Exercise: An exact, picture-free copy of the listing is required.

START Information provided

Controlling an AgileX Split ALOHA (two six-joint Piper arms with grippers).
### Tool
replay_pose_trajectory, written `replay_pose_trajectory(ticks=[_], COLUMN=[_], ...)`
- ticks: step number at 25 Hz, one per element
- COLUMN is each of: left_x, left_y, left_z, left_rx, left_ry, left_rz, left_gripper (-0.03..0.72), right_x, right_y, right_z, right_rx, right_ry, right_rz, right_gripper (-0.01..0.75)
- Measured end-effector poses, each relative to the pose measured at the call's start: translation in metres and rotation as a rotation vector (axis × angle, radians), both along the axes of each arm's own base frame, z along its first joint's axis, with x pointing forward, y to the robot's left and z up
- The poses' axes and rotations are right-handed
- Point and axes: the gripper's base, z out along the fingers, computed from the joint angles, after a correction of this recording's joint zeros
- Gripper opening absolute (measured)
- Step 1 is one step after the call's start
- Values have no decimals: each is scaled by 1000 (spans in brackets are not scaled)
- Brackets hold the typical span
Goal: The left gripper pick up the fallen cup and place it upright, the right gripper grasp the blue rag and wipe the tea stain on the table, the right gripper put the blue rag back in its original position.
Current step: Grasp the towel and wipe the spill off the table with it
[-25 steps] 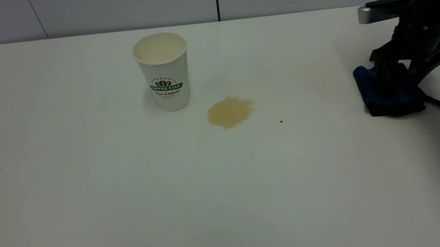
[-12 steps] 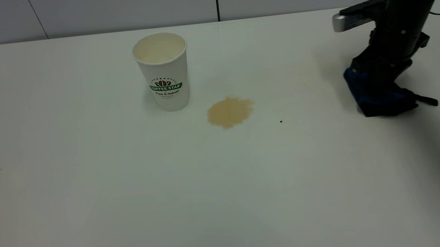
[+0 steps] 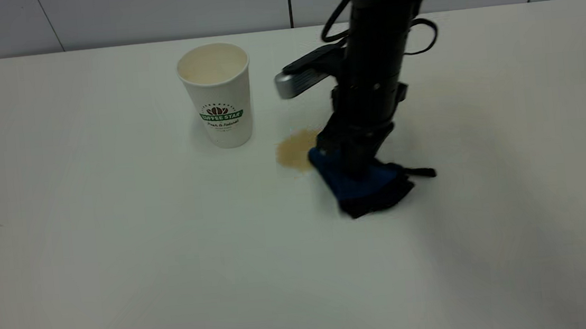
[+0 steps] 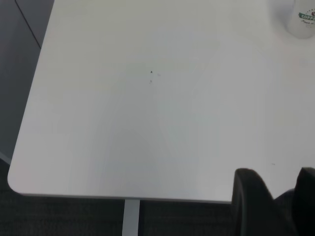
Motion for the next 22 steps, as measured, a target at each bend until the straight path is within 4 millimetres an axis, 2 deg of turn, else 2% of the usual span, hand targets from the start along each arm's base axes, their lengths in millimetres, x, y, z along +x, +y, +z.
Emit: replay_pose_trajectory(ticks=[5,9,16,22], left_x=[0,0,0,0], left_y=[0,0,0,0], left_z=[0,0,0,0], left_rx=[0,0,0,0], left_ry=[0,0,0,0], left_rz=[0,0,0,0], left_gripper=[238,238,238,238], right_x=[-34,-45,-32,-17], right_y=[62,87,90,77], right_z=[-2,-3,-1,-2], right_rx=[6,17,62,65], right_ry=[-9,-77,-211,-267], right_rz=[127,157,119,59], right_gripper=[53,53,55,55])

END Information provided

Completed task:
Controlling an AgileX Split ALOHA (two six-joint Piper arms with grippers).
### Tool
replay_pose_trajectory, written `replay_pose_trajectory(ticks=[_], COLUMN=[_], ...)`
- ticks: step number at 25 Hz, one per element
- COLUMN is each of: left_x, left_y, left_z, left_rx, left_ry, left_rz, left_gripper (-0.03..0.72), right_x, right_y, right_z, right_rx, right_ry, right_rz, right_gripper (-0.01..0.75)
- Measured end-effector poses, each relative to the pose measured at the call's start: translation in metres and rotation as a rotation vector (axis × angle, radians), both along the axes of each arm's own base frame, z along its first joint's axis, with x pointing forward, y to the robot's left and z up
- The poses' axes and rotations are right-handed
- Point and axes: the gripper's base, z out along the fingers, computed from the joint angles, after a correction of this recording's joint zeros
- Gripper opening absolute (measured)
- Step 1 is one step after the call's start
- Values have no decimals: each is scaled by 1000 (spans in brackets are not scaled)
- Brackets hold the typical span
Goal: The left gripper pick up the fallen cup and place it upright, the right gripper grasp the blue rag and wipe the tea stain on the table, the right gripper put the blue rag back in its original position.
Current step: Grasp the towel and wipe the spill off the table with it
[-25 steps] 
[-12 steps] 
[+0 steps] 
[+0 steps] 
Motion for the next 22 steps, as measured, a target at each bend until the straight path is within 4 millimetres an axis, 2 deg of turn, else 2% of the usual span, hand targets from the start along each arm's base axes, their lengths in millimetres, x, y, z along +x, +y, +z.
Emit: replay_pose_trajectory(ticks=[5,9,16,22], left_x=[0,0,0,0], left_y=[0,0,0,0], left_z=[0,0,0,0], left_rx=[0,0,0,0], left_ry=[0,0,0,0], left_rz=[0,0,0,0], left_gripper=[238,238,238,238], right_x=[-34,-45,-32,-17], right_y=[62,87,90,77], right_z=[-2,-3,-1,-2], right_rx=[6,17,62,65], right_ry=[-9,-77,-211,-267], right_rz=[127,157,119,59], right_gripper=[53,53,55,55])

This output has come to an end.